Suggestion to make remote recovery easier
Justin M. Wray
wray.justin.ubuntu at gmail.com
Wed May 7 19:28:34 UTC 2008
I see no reason why we can't (even with C) come up with a universal package, that other distros can use. (Most programs are C, the diffrence is normally packaging).
But if we can complete this is shell code, there is the benifit of an expert being able to quickly change the code, without needing to recompile, etc.
Let me know how the dash adventure turns out. We can then go from there.
Justin M. Wray
Sent via BlackBerry by AT&T
From: Andrew Sayers <andrew-ubuntu-devel at pileofstuff.org>
Date: Wed, 07 May 2008 20:07:13
To:ubuntu-devel-discuss at lists.ubuntu.com
Subject: Re: Suggestion to make remote recovery easier
We're certainly getting there!
I haven't yet given up hope of doing this with a shell script
(evidentiary question again). The benefit of a shell script is that it
leaves open the possibility of packaging a "lite" version of the program
as a single architecture-neutral file, so that we can support users of
other unixoid systems that can download a script.
The reason I went for numbered rankings was that it makes it easy to
compare two modules that don't know anything about each other. If every
module needs a greater than/less than function that knows about every
other module, that makes O(n^2) work for us every time we want to add a
new module. Or more precisely, O(n^2) work for some poor expert we'll
never meet that happens to need a particular module for his special
case.
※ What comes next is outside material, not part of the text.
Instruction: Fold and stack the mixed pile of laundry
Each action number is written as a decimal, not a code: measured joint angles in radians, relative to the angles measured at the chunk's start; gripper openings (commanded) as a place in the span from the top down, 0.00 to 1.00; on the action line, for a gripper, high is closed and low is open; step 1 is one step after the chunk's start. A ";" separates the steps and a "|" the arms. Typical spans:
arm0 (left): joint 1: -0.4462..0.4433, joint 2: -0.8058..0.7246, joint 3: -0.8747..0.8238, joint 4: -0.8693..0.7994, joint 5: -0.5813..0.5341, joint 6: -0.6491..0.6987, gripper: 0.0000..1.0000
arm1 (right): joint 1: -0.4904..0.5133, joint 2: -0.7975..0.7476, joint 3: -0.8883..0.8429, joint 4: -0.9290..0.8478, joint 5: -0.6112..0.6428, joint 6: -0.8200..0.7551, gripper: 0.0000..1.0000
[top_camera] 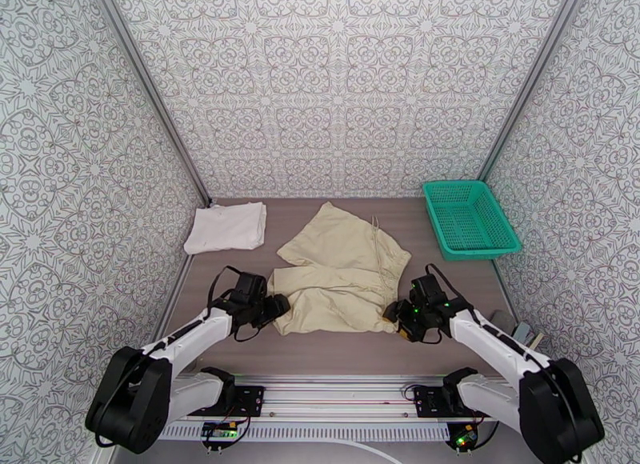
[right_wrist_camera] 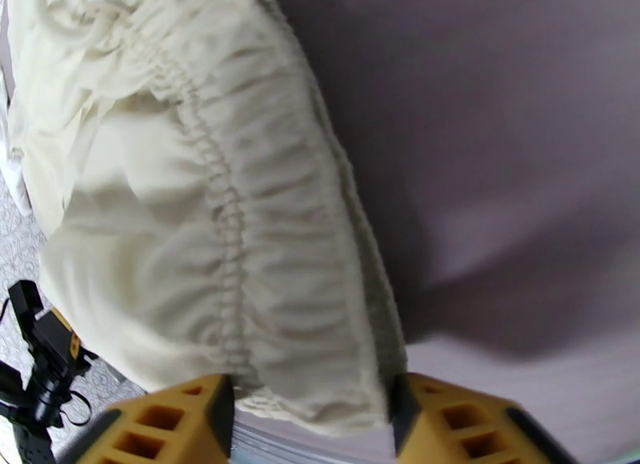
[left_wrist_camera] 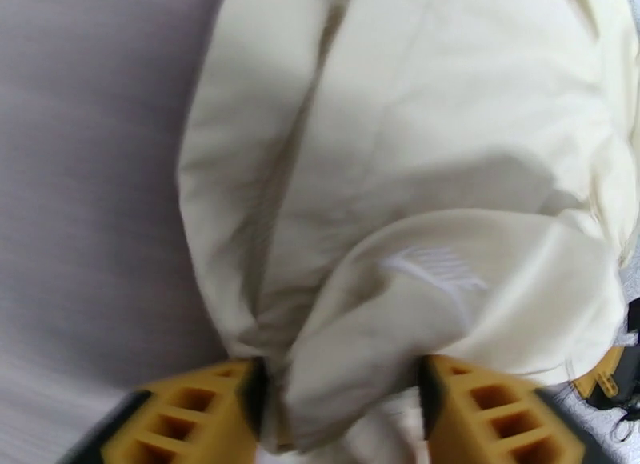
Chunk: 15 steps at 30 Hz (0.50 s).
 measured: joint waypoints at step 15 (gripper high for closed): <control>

On the other hand, if you have a non-numeric solution with linear
complexity, I always like being proved wrong about these things :)
The choice of interface module needs to be made before the choice of
lower-level module, because not all interfaces have the same
requirements. For example, VNC needs a TCP socket, which has to be
passed in the parameters to SSH.
Finally, I agree that a GUI would be a good default choice here,
although it needs to be written in such a way that the ncurses/plaintext
fallback looks quite natural to the user when everything goes wrong.
However, I don't really do GUI programming, so it's not something I
would be able to do myself.
I'm now going to download dash and see whether I can fight my way out of
that little box. If not, C it is.
Justin M. Wray wrote:
> I agree with your generalization, and ordering. It provides fault tolerance, security, and usability. Making the entire process esasier (the main goal of this project).
> I am unsure if I feel adding a numeric value to each option is needed, when simple programming conditions can handle the tasks. I think the numbers (bids) adds some uneeded complexity/confusion.
> The robustness and power of the solution we are now talking about exceeds the power of simple shell scripts and code hacks, thus needing a higher level language. But I personally see this as a good thing (speed, security, etc).
> I think it would be best to go through each option as you have them listed, and try them, once. If it works use it, if not move on. Only prompt the user if we get to an insecure option. But at the same time I think the "helpless user" should have the ability to over-ride the option, or the "helper" over-ride the option (with approval from the helpless) at start.
> A GUI front-end would le such choices be easily made. And an expert can easily tell the "helpless" to type --telnet at the end of the command.
> One more note, if we do use something like 'c' we could easily add a socket into the app itself. So we would have the following options, in said order:
> 1) SSH
> 2) bash->socat->cryptcat
> 3) bash->socat->netcat
> 4) bash->socat
> 5) telnet
> 6) bash->socket
> (I've changed the order around a bit, to what I think would more secure and sound.)
> And after connection, having the following recovery options:
> 1) A VNC-based GUI
> 2) An X-based GUI (for e.g. broken video cards)
> 3) A screen-based TUI (for those of us that love screen)
> 4) A pty-based TUI (so that editors like vi work)
> 5) A pipe-based TUI (for dire emergencies)
> 6) A non-interactive mechanism for swapping keys
> 7) Custom command
> (Which should have been selected when the recovery-command was first run.)
> It seems like we are on track, what do you think?